> _Source data_:
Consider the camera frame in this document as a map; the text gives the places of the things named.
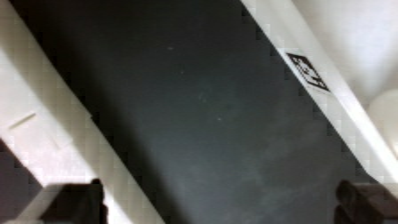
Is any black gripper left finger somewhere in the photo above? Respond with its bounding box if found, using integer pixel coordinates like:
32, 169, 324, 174
23, 179, 109, 224

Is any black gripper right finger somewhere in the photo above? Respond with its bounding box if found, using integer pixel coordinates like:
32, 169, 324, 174
334, 180, 398, 224

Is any white square tabletop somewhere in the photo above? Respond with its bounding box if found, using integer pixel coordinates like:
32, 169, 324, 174
240, 0, 398, 184

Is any white U-shaped fence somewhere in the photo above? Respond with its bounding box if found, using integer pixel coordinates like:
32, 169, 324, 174
0, 0, 165, 224

> _What to produce_:
Everything above except the pictures needs to be reproduced exactly.

> _Exercise answer_:
Consider the camera frame in this document as a map; the text gives the places of the things named.
Is any black gripper left finger somewhere in the photo above? Respond with its bounding box if found, using integer pixel coordinates like:
32, 169, 324, 174
23, 179, 109, 224

Is any black gripper right finger somewhere in the photo above? Respond with its bounding box if found, using integer pixel coordinates like:
32, 169, 324, 174
334, 180, 398, 224

Is any white square tabletop somewhere in the photo above? Respond with its bounding box if found, using integer pixel coordinates like:
32, 169, 324, 174
240, 0, 398, 184

Is any white U-shaped fence somewhere in the photo above? Respond with its bounding box if found, using integer pixel coordinates like:
32, 169, 324, 174
0, 0, 165, 224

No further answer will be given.